**WORK TO COMPLETE**
Reproduce all of the data word for word.

======== SUPPLIED INFORMATION

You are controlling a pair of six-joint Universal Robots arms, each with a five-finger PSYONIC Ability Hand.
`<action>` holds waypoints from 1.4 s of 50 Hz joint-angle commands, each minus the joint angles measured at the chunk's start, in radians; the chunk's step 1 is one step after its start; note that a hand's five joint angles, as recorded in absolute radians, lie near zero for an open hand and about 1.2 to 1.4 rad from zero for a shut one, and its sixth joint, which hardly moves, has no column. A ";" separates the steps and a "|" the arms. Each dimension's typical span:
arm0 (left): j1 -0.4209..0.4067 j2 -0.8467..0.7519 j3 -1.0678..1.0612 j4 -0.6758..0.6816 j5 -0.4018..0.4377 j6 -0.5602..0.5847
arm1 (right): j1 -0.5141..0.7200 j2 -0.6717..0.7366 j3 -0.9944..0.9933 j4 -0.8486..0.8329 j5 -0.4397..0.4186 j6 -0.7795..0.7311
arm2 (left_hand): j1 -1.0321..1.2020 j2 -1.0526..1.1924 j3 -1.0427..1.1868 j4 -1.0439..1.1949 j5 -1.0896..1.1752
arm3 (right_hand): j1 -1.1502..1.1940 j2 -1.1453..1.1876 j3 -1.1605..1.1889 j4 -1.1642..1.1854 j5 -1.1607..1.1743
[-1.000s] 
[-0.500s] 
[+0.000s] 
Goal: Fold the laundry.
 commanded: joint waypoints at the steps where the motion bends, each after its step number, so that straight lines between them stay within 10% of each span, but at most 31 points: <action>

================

**ANSWER BOX**
You are controlling a pair of six-joint Universal Robots arms, each with a five-finger PSYONIC Ability Hand.
`<action>` holds waypoints from 1.4 s of 50 Hz joint-angle commands, each minus the joint angles measured at the chunk's start, in radians; the chunk's step 1 is one step after its start; note that a hand's five joint angles, as recorded in absolute radians, lie near zero for an open hand and about 1.2 to 1.4 rad from zero for a shut one, and its sixth joint, which hardly moves, has no column. A ";" separates the steps and a "|" the arms. Each dimension's typical span:
arm0 (left): j1 -0.4209..0.4067 j2 -0.8467..0.7519 j3 -1.0678..1.0612 j4 -0.6758..0.6816 j5 -0.4018..0.4377 j6 -0.5602..0.5847
arm1 (right): j1 -0.5141..0.7200 j2 -0.6717..0.7366 j3 -0.9944..0.9933 j4 -0.8486..0.8329 j5 -0.4397..0.4186 j6 -0.7795..0.7311
arm2 (left_hand): j1 -1.0321..1.2020 j2 -1.0526..1.1924 j3 -1.0427..1.1868 j4 -1.0439..1.1949 j5 -1.0896..1.1752
arm3 (right_hand): j1 -1.1502..1.1940 j2 -1.1453..1.1876 j3 -1.1605..1.1889 j4 -1.1642..1.1854 j5 -1.1607..1.1743
[-1.000s] 
[-0.500s] 
[+0.000s] 
Goal: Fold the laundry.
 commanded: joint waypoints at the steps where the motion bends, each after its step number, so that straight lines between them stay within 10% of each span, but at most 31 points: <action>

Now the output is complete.